Now that part of the mill complex has opened for commercial and residential use – and one of the six buildings is fully leased – it seems remarkable that a little over two years ago, One Ferry Street was nothing more than an abandoned, dilapidated factory site. Fortunately, developer Michael Michon introduced an ambitious $43 million plan for a combined 310,000-square-foot build and improvement project and was able to make it happen. His vision for a reinvented property included 152 housing units, pedestrian catwalks across the freshened-up canal, a new bike trail, a major facelift to the waterfront, and a new roundabout at Pleasant, Lovefield and Ferry streets.
City Planner Jeffrey Bagg was in full support of the development. “This project is fully in line with our planning vision,” Bagg said, and we applied for a $4.1 million MassWorks infrastructure grant that would partially fund the public portions of the project, of which we were granted $3.5 million. He was backed by state Senator Donald Humason, state Representative John Scibak, Congressmen Richard Neal, Secretary Jay Ash, Fire Chief David Mottor, Mayor Nicole LaChapelle and numerous business groups and local officials.

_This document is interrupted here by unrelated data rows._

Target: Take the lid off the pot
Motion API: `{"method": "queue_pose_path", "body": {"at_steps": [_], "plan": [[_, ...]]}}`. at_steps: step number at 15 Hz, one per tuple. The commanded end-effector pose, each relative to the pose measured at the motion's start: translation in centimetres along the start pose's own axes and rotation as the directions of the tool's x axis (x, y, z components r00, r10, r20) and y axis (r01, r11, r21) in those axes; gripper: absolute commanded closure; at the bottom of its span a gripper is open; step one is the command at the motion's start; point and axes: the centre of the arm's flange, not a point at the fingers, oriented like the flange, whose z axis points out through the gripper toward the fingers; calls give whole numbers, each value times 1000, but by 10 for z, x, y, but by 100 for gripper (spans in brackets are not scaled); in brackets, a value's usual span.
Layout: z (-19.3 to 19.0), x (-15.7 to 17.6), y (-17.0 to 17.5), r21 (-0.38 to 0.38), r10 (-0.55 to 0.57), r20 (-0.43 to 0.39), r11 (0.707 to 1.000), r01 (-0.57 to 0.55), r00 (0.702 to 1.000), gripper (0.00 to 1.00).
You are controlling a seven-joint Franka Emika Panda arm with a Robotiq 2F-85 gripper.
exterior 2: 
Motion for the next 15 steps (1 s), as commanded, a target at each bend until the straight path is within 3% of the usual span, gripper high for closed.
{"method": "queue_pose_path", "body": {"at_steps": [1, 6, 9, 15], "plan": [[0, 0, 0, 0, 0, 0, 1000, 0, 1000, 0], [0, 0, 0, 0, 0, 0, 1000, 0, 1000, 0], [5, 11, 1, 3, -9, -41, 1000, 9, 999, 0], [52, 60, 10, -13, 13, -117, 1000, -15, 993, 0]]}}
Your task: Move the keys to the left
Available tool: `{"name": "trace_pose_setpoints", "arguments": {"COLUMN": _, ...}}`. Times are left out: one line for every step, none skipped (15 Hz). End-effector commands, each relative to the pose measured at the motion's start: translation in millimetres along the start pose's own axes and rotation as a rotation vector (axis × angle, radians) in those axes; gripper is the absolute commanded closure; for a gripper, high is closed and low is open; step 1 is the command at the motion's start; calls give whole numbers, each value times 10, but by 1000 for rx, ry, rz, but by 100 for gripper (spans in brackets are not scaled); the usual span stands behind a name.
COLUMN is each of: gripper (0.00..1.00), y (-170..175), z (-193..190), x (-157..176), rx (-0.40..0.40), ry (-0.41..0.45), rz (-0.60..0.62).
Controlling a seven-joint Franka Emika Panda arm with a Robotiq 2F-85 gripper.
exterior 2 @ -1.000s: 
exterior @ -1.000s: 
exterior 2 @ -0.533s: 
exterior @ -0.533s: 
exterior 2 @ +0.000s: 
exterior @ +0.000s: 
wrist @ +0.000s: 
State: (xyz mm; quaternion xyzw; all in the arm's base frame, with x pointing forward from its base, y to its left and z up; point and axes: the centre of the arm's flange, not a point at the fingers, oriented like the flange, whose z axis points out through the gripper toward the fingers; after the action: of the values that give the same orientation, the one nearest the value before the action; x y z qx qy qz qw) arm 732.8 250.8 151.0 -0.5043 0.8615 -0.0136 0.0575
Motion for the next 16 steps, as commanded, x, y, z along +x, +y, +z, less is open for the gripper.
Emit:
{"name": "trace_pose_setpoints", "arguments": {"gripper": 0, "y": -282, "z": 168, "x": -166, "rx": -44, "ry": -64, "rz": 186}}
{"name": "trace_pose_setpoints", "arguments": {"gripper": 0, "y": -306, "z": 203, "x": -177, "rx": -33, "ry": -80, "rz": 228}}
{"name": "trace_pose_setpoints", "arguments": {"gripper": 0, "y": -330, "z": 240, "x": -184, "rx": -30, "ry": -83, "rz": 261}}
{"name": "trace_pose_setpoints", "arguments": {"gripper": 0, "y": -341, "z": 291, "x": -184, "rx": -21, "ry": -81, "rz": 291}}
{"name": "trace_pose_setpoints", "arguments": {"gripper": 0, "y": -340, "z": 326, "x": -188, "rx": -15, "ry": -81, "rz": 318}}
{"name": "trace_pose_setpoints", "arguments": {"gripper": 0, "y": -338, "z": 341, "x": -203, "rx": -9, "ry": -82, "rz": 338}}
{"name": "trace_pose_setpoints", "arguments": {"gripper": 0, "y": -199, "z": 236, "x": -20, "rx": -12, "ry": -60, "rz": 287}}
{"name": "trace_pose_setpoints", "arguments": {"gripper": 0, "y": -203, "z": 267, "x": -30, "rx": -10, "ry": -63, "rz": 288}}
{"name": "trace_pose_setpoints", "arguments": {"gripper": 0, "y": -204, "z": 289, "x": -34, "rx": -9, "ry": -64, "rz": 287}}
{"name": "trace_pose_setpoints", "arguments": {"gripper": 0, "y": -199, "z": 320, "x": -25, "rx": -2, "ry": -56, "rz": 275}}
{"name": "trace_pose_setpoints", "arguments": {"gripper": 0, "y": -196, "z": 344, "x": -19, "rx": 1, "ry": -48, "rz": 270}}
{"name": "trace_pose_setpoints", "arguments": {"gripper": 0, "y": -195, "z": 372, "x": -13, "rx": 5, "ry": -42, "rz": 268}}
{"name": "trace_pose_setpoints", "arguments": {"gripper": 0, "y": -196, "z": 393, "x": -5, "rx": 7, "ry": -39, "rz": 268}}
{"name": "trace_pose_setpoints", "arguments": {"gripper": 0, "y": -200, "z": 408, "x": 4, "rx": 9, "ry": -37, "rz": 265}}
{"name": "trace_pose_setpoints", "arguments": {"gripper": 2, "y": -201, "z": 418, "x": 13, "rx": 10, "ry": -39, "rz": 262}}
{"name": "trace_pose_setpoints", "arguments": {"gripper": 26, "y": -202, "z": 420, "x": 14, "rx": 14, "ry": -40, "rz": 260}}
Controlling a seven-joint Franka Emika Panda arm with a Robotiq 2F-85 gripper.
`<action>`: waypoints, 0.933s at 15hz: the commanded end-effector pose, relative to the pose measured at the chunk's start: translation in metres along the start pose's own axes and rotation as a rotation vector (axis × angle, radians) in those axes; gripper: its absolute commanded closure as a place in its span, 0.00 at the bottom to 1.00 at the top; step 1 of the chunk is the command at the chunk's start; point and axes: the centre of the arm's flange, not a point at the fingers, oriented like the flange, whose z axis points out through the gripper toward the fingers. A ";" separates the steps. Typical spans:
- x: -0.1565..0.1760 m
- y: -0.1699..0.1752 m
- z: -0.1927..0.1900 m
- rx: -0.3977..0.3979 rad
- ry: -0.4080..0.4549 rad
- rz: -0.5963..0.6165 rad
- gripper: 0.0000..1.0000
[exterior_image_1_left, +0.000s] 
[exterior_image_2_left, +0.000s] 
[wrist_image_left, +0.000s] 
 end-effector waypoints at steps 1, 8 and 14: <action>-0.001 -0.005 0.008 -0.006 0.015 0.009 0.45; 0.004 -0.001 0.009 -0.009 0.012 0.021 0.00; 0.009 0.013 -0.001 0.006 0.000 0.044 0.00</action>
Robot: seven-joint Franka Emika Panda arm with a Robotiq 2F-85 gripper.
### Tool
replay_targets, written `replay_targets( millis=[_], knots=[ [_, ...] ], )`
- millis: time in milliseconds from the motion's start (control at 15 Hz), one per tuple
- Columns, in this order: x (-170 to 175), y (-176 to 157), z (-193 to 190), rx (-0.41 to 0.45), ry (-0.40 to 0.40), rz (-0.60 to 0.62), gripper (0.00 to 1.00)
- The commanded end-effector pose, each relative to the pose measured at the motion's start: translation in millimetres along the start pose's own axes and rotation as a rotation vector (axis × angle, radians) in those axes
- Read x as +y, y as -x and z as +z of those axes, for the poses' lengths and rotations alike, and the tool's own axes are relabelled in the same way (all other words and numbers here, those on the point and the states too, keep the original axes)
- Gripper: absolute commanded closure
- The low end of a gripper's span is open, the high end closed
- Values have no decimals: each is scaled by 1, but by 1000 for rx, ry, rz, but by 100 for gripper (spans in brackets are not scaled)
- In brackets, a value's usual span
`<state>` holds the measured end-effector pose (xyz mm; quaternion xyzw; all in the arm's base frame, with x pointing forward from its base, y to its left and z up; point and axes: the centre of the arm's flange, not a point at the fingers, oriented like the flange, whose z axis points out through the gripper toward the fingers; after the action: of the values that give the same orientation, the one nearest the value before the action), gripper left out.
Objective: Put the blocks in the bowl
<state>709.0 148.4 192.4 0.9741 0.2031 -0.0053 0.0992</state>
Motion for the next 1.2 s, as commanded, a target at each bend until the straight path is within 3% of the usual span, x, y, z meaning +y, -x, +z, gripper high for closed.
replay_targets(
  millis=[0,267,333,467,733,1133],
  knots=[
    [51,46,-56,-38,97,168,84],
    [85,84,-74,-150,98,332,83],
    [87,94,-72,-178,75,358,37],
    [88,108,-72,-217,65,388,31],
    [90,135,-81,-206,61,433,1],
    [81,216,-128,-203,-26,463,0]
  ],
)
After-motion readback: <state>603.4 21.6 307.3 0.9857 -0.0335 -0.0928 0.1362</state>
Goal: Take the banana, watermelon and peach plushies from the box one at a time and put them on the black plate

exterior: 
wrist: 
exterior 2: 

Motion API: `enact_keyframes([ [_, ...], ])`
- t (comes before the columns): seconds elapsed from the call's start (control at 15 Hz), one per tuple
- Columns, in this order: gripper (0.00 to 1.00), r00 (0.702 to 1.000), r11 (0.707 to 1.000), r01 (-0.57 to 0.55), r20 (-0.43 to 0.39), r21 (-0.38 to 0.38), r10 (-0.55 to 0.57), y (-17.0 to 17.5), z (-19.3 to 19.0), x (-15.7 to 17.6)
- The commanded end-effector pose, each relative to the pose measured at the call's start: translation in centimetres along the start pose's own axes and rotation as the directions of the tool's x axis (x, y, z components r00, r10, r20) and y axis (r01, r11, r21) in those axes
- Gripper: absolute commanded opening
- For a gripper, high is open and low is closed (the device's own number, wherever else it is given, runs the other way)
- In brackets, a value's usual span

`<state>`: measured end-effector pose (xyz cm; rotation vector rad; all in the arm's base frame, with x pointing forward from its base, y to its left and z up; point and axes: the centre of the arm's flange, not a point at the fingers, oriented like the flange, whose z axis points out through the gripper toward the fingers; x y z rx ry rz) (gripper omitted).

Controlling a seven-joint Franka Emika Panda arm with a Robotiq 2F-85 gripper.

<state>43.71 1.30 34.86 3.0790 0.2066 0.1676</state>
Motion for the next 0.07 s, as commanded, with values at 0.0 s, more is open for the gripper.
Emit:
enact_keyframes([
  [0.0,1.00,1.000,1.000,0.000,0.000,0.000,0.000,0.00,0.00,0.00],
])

One Ferry Street has long been a headache for city officials, as the abandoned complex encouraged vandalism, trespassing and fires. Previous efforts to revitalize the property had all fallen flat; Daniel Messier and Peter Ward had planned to develop high-end condos at the site in 2005, but project never came to fruition. Despite other successful public-private efforts to redevelop local 19th century mills in Easthampton since the 1990s, the Ferry Street project had been unsuccessful at getting off the ground through three mayors’ terms.
Now, we are so excited to finally be steaming ahead with the redevelopment project. The developers prior experience renovating nearby Mill 180, which now houses residential and commercial tenants, made him the perfect candidate to get the One Ferry Street project done.